-------- THE DATA --------
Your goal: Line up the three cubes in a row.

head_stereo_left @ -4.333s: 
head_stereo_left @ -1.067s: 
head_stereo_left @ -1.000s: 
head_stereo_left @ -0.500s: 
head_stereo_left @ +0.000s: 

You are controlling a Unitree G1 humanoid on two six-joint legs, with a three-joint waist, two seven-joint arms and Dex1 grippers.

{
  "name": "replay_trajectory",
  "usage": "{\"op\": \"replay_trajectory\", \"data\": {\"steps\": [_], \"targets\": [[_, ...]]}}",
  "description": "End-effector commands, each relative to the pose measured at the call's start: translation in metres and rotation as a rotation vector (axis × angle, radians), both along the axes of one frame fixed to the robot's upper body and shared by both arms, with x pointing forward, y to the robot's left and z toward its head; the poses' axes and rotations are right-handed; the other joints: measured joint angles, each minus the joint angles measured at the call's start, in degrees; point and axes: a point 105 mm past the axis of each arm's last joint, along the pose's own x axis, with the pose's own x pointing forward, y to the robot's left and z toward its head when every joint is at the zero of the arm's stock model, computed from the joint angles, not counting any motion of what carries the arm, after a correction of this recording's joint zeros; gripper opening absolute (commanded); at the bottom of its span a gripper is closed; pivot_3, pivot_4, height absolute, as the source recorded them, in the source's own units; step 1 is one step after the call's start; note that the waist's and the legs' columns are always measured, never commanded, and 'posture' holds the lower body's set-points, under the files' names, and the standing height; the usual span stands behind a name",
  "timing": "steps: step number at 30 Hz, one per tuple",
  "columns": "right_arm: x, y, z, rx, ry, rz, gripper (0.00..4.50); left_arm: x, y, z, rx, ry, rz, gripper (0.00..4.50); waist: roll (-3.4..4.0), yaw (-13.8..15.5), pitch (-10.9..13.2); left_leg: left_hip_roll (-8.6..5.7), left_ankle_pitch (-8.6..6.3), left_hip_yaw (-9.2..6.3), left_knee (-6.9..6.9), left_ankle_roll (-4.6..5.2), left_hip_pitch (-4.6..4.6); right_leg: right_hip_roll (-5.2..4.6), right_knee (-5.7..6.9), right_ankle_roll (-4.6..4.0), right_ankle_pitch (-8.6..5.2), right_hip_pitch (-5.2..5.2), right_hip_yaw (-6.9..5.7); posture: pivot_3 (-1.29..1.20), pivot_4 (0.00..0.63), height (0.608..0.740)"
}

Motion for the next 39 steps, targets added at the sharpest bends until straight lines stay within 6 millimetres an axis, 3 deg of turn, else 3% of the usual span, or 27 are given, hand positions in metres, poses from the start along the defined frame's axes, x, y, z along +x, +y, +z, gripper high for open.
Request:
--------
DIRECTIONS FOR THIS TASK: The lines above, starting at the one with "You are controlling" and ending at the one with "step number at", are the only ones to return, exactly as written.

TASK RESULT:
You are controlling a Unitree G1 humanoid on two six-joint legs, with a three-joint waist, two seven-joint arms and Dex1 grippers.

{
  "name": "replay_trajectory",
  "usage": "{\"op\": \"replay_trajectory\", \"data\": {\"steps\": [_], \"targets\": [[_, ...]]}}",
  "description": "End-effector commands, each relative to the pose measured at the call's start: translation in metres and rotation as a rotation vector (axis × angle, radians), both along the axes of one frame fixed to the robot's upper body and shared by both arms, with x pointing forward, y to the robot's left and z toward its head; the poses' axes and rotations are right-handed; the other joints: measured joint angles, each minus the joint angles measured at the call's start, in degrees; point and axes: a point 105 mm past the axis of each arm's last joint, along the pose's own x axis, with the pose's own x pointing forward, y to the robot's left and z toward its head when every joint is at the zero of the arm's stock model, computed from the joint angles, not counting any motion of what carries the arm, after a correction of this recording's joint zeros; gripper opening absolute (commanded); at the bottom of its span a gripper is closed; pivot_3, pivot_4, height absolute, as the source recorded them, in the source's own units; step 1 is one step after the call's start; note that the waist's and the legs' columns are always measured, never commanded, and 'posture' holds the lower body's set-points, under the files' names, and the standing height; the usual span stands behind a name",
  "timing": "steps: step number at 30 Hz, one per tuple",

The exercise requires nothing more than what has been given.